Outside, the landscape grew more crowded as other buildings appeared signs packaged goods and cocktails with taverns advertised with martini glass signs. Many of the businesses had names like the Turquoise Tepee, Western Auto, Canyon Cafe, the Pow Wow Trading Post Motel. All the businesses from motels to restaurants sold an assortment of items aimed at drawing in tourists, selling film, jewelry, petrified wood, indian arts and crafts. One indian trading post boasted of "a friendly Navajo," while from time to time I saw signs along the road side that simply had a black rabbit painted onto a white backdrop, advertising some store whose name locals apparently knew from the illustration.

And in the distance, the sacred mountains of the Navajo and Hopi, the San Francisco Peaks glittered in the sun light, white topped, blue bottomed, both inviting and alienating at the same time.

I also saw more and more signs for things connecting themselves to the Grand Canyon or Hoover Dam, though both I knew from one of the other passengers with a guide book lay north and west of Flagstaff and the bus, would be turning south after a short rest stop.

Around me, the rest of the bus seemed in awe of the landscape, stunned by the skyscrapers of stone that dotted the north like top-heavy giants, red-colored buttes left over from some prehistoric age. We briefly passed through an area called the Petrified Forest where numerous other stores offered to sell samples. The loving couple in one of the seats behind me and on the other side of the bus had renewed their vows, cooing again as they had when they first boarded the bus in the East. Mr. and Mrs. Warton oohed and aahed, this scenery, the meat and potatoes of their life on the road, he snapping pictures through the glass, although the photographs would hardly reflect the hugeness of the landscape. Even the professor seemed impressed, his puffing pipe producing more and more fumes as if to express his excited mood, though his stern expression never altered.

Finally, we pulled into Flagstaff.

A man named Edward Whipple is credited with founding the place when opened a saloon here in the 1870s, and the town that developed around the saloon was then called Antelope, something that was immediately changed once the railroad built a depot here. 

Most of the original buildings were constructed by the railroad, though with the growing population of more than 30,000 many more buildings had been constructed since. The town was the seat of a county that boasted of five indian reservations, the Grand Canyon and numerous other historical sites. Tourists flocked here, using the town as a jumping off point. The town was also home to the local Indian Government which over saw policing activities through the wide indian lands nearby. As we drove into the heart of the city, I saw official signs directing drivers to the Northern Arizona University, the Lowell Observatory and the Norther Arizona Museum.
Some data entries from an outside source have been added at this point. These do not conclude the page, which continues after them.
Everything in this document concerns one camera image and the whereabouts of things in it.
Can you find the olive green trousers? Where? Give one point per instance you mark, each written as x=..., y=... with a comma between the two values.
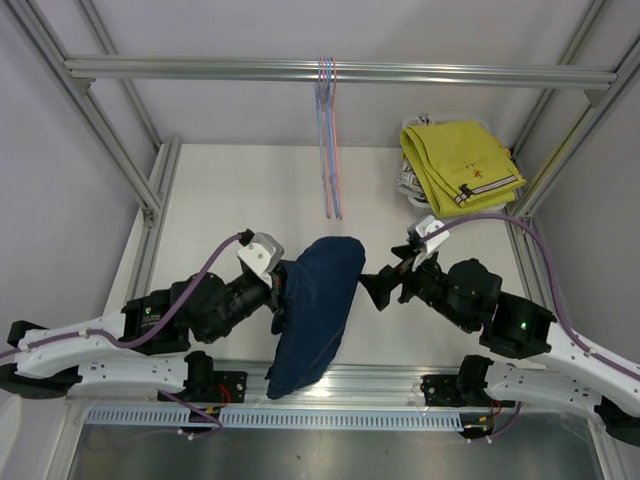
x=460, y=165

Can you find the aluminium frame right post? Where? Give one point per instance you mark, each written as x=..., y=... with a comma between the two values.
x=563, y=122

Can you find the black white print trousers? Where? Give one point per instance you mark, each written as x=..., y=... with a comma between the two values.
x=407, y=181

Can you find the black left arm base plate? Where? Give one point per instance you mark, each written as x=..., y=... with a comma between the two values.
x=222, y=387

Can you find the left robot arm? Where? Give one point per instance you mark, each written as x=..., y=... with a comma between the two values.
x=146, y=343

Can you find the pink hanger of navy trousers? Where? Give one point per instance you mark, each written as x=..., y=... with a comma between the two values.
x=335, y=155

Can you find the white plastic basket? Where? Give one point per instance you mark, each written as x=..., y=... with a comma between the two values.
x=410, y=200

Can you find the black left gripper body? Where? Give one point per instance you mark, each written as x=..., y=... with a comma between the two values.
x=276, y=296

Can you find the aluminium frame left post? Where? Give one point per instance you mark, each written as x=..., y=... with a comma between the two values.
x=152, y=193

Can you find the blue hanger of yellow trousers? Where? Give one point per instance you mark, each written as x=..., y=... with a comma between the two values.
x=318, y=94

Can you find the aluminium hanging rail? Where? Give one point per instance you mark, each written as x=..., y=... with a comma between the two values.
x=184, y=68

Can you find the white slotted cable duct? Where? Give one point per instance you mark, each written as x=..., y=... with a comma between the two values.
x=264, y=418

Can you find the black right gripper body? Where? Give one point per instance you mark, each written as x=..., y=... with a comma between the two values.
x=426, y=282

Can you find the navy blue trousers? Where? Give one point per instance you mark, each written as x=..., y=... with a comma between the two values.
x=318, y=294

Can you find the blue hanger of print trousers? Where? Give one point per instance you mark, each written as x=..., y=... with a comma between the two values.
x=330, y=84

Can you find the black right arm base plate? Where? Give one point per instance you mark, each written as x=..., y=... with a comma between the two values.
x=458, y=391

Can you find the aluminium frame post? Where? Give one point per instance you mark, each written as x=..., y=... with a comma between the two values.
x=563, y=122
x=152, y=193

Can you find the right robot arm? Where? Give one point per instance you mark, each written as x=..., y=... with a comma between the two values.
x=537, y=363

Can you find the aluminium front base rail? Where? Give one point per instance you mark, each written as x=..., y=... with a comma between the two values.
x=360, y=387

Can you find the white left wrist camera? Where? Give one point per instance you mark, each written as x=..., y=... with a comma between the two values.
x=260, y=253

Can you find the blue hanger of olive trousers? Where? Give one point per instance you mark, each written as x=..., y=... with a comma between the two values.
x=327, y=95

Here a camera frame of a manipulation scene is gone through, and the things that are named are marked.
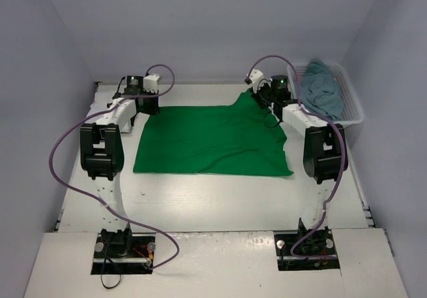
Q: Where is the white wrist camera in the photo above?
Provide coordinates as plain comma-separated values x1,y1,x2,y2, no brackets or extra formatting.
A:
244,69,269,93
143,74,161,95

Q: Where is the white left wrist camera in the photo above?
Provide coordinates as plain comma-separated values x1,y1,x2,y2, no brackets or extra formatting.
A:
143,74,161,95

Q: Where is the light blue garment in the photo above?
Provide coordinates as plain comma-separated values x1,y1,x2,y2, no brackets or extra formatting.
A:
299,58,344,121

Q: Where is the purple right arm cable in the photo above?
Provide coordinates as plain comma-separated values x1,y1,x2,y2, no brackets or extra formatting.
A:
246,55,346,257

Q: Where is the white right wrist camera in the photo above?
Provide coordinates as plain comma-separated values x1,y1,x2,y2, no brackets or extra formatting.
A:
244,69,269,93

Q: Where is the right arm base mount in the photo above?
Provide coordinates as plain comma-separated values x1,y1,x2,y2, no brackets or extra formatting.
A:
274,231,340,271

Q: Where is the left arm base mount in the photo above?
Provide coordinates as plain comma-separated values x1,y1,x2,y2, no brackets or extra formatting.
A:
91,233,155,275

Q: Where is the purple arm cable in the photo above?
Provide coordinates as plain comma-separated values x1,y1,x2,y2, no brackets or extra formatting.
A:
48,64,181,272
246,55,346,257

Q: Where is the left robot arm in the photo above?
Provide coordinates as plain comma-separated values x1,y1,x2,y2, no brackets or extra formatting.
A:
79,73,161,258

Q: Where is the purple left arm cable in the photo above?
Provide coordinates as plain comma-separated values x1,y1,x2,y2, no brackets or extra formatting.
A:
48,64,181,272

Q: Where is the black loop cable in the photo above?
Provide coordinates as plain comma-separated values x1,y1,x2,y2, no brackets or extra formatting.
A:
100,244,123,291

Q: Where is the green t shirt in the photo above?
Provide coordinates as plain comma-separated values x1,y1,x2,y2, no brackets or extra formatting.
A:
133,92,293,177

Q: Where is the white laundry basket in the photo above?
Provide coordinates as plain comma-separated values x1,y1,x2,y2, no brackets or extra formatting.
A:
287,62,364,127

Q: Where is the white t shirt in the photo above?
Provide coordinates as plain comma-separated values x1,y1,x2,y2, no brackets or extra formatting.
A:
87,91,131,134

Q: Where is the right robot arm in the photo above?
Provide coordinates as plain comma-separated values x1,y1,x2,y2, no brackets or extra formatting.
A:
246,69,348,253

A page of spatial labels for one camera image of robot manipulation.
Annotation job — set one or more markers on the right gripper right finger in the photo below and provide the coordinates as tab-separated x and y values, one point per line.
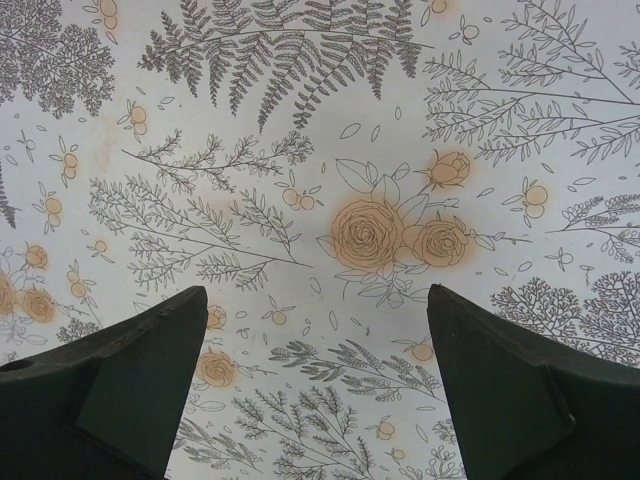
526	407

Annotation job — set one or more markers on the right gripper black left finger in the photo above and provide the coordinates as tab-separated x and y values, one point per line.
106	406

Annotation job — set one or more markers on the floral table mat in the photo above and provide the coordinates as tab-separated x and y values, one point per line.
317	166
Once at the bus station, the hostess and driver changed, and I felt an immense relief when I found no police waiting for me as I stepped down onto the gravel lot and made my way into the station for coffee, a toilet and a local newspaper.

Even though we still had to visit Phoenix, I knew that sometime after night fall, this bus would roll into Los Angeles, and that this next leg was the last leg, with this driver and this hostess would be the last we would see on this trip.

 I was already anxious to get it over with.